What is required | The records that follow are to be transcribed exactly.

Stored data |

#####

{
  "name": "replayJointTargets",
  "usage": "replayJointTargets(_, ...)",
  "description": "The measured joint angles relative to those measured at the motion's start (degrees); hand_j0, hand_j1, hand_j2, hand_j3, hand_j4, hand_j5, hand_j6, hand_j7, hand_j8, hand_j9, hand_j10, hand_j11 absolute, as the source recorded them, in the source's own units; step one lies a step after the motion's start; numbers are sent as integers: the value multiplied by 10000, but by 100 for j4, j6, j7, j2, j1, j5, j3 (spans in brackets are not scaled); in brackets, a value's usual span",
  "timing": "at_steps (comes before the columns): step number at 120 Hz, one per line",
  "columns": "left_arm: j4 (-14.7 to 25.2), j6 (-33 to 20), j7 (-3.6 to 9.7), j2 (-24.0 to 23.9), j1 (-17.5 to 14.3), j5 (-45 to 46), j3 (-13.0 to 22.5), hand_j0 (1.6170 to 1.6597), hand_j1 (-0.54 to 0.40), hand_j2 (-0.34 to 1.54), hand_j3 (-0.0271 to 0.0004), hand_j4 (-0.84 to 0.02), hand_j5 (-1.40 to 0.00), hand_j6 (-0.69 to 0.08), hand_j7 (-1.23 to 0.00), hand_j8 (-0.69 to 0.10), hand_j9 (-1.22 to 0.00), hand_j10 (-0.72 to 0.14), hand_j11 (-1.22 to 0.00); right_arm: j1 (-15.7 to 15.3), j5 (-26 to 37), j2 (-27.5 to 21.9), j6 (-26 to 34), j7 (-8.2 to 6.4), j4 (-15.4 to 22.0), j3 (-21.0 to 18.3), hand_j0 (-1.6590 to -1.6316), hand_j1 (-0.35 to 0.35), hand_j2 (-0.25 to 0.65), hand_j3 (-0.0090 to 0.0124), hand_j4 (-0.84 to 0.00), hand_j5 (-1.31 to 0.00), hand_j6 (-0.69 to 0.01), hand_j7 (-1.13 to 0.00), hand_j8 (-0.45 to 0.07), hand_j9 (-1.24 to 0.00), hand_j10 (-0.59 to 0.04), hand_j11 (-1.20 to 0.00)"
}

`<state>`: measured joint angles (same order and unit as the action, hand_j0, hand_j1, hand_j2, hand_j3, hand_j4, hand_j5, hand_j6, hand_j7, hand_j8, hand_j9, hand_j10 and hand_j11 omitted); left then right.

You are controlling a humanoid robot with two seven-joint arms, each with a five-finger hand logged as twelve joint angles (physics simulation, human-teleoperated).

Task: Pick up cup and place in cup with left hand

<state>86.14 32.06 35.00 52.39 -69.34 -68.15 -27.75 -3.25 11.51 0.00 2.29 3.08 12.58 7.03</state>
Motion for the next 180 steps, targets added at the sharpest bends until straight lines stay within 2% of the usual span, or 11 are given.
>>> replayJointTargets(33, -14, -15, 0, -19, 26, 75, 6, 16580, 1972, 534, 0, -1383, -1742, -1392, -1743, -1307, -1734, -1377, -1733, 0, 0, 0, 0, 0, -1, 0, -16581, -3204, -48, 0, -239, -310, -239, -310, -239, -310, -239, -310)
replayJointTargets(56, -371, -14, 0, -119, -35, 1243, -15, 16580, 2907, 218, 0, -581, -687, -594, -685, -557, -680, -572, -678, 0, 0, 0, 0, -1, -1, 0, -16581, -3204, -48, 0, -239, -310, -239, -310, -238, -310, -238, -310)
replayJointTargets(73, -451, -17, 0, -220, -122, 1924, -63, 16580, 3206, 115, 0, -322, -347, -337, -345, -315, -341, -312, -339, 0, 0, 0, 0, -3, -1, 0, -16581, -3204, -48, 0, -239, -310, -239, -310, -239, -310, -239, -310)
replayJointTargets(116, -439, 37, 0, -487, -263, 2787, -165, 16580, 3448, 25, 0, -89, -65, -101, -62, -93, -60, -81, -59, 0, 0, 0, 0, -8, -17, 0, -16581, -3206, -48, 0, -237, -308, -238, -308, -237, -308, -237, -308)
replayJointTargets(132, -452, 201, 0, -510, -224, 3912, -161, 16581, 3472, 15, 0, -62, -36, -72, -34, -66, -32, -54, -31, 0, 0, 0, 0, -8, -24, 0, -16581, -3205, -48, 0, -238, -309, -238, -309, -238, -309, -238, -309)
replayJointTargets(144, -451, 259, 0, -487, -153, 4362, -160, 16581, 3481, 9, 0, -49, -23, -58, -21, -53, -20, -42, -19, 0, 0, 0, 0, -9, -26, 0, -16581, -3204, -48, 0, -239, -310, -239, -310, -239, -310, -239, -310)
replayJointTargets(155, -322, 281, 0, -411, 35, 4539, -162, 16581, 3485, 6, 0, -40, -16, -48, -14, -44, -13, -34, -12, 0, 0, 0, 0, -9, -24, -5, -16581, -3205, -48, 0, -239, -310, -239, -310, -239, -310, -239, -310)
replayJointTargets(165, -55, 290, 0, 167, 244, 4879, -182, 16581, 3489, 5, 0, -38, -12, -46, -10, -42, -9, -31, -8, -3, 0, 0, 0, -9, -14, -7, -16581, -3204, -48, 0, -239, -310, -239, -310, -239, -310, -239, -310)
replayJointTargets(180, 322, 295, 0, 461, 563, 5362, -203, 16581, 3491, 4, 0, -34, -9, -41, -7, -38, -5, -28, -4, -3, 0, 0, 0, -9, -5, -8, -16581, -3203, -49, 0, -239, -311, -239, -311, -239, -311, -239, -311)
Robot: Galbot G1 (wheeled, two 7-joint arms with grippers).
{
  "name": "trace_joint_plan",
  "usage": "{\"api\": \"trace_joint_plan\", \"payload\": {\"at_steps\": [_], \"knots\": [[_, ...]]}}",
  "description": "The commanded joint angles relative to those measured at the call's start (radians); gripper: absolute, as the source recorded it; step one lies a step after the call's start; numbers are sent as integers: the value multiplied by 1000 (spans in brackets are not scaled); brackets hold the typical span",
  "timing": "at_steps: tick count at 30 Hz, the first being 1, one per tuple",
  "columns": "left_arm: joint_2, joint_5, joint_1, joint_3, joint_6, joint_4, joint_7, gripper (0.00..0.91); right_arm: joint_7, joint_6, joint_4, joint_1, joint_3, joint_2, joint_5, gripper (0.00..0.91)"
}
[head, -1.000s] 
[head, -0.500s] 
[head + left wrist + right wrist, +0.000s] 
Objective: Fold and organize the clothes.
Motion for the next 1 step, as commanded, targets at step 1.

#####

Response to this exercise |
{
  "name": "replayJointTargets",
  "usage": "replayJointTargets(_, ...)",
  "description": "The measured joint angles relative to those measured at the motion's start (degrees); hand_j0, hand_j1, hand_j2, hand_j3, hand_j4, hand_j5, hand_j6, hand_j7, hand_j8, hand_j9, hand_j10, hand_j11 absolute, as the source recorded them, in the source's own units; step one lies a step after the motion's start; numbers are sent as integers: the value multiplied by 10000, but by 100 for j4, j6, j7, j2, j1, j5, j3 (spans in brackets are not scaled); in brackets, a value's usual span",
  "timing": "at_steps (comes before the columns): step number at 120 Hz, one per line",
  "columns": "left_arm: j4 (-14.7 to 25.2), j6 (-33 to 20), j7 (-3.6 to 9.7), j2 (-24.0 to 23.9), j1 (-17.5 to 14.3), j5 (-45 to 46), j3 (-13.0 to 22.5), hand_j0 (1.6170 to 1.6597), hand_j1 (-0.54 to 0.40), hand_j2 (-0.34 to 1.54), hand_j3 (-0.0271 to 0.0004), hand_j4 (-0.84 to 0.02), hand_j5 (-1.40 to 0.00), hand_j6 (-0.69 to 0.08), hand_j7 (-1.23 to 0.00), hand_j8 (-0.69 to 0.10), hand_j9 (-1.22 to 0.00), hand_j10 (-0.72 to 0.14), hand_j11 (-1.22 to 0.00); right_arm: j1 (-15.7 to 15.3), j5 (-26 to 37), j2 (-27.5 to 21.9), j6 (-26 to 34), j7 (-8.2 to 6.4), j4 (-15.4 to 22.0), j3 (-21.0 to 18.3), hand_j0 (-1.6590 to -1.6316), hand_j1 (-0.35 to 0.35), hand_j2 (-0.25 to 0.65), hand_j3 (-0.0090 to 0.0124), hand_j4 (-0.84 to 0.00), hand_j5 (-1.31 to 0.00), hand_j6 (-0.69 to 0.01), hand_j7 (-1.13 to 0.00), hand_j8 (-0.45 to 0.07), hand_j9 (-1.24 to 0.00), hand_j10 (-0.59 to 0.04), hand_j11 (-1.20 to 0.00)"
}

`<state>`: measured joint angles (same order and unit as the action, hand_j0, hand_j1, hand_j2, hand_j3, hand_j4, hand_j5, hand_j6, hand_j7, hand_j8, hand_j9, hand_j10 and hand_j11 omitted); left then right.

You are controlling a humanoid robot with two seven-joint arms, each with a five-finger hand logged as twelve joint angles (physics simulation, human-teleoperated).

Task: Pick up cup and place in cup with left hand

<state>86.14 32.06 35.00 52.39 -69.34 -68.15 -27.75 -3.25 11.51 0.00 2.29 3.08 12.58 7.03</state>
Motion for the next 180 steps, targets added at the sharpest bends until straight lines stay within 2% of the usual span, or 11 are given.
>>> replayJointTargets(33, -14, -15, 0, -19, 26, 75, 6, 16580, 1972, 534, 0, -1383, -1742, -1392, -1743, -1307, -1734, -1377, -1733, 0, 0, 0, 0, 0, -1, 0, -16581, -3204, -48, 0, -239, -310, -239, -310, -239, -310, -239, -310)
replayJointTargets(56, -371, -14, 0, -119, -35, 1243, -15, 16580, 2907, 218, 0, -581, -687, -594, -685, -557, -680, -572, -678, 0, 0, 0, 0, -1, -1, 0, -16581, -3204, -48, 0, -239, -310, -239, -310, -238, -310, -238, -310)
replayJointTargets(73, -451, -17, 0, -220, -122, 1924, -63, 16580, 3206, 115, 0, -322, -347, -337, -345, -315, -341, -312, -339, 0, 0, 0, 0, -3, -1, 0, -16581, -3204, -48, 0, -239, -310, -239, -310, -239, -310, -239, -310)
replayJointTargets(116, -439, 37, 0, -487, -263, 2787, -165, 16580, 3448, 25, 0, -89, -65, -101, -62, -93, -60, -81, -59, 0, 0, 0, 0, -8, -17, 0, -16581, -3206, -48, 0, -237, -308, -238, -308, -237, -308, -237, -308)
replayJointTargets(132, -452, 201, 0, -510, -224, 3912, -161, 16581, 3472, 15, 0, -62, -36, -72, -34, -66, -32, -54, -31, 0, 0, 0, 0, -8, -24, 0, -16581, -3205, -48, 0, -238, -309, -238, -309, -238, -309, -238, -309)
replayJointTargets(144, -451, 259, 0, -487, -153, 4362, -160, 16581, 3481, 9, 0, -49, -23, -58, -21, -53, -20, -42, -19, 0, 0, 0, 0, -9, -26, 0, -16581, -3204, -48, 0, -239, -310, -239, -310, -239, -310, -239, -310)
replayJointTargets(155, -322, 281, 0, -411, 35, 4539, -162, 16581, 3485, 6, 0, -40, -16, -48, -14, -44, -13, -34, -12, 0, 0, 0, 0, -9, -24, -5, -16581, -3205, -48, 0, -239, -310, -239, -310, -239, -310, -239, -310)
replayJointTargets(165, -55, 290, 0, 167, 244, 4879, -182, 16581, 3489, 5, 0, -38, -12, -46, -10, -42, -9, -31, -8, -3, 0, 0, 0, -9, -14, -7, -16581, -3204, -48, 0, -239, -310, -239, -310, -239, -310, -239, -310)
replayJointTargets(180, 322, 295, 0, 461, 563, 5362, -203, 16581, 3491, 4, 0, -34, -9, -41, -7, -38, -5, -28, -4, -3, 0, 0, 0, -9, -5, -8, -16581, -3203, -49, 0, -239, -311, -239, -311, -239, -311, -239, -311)
Robot: Galbot G1 (wheeled, two 7-joint arms with grippers).
{
  "name": "trace_joint_plan",
  "usage": "{\"api\": \"trace_joint_plan\", \"payload\": {\"at_steps\": [_], \"knots\": [[_, ...]]}}",
  "description": "The commanded joint angles relative to those measured at the call's start (radians); gripper: absolute, as the source recorded it; step one lies a step after the call's start; numbers are sent as integers: the value multiplied by 1000 (spans in brackets are not scaled); brackets hold the typical span",
  "timing": "at_steps: tick count at 30 Hz, the first being 1, one per tuple",
  "columns": "left_arm: joint_2, joint_5, joint_1, joint_3, joint_6, joint_4, joint_7, gripper (0.00..0.91); right_arm: joint_7, joint_6, joint_4, joint_1, joint_3, joint_2, joint_5, gripper (0.00..0.91)"
}
[head, -1.000s] 
[head, -0.500s] 
[head + left wrist + right wrist, +0.000s] 
Objective: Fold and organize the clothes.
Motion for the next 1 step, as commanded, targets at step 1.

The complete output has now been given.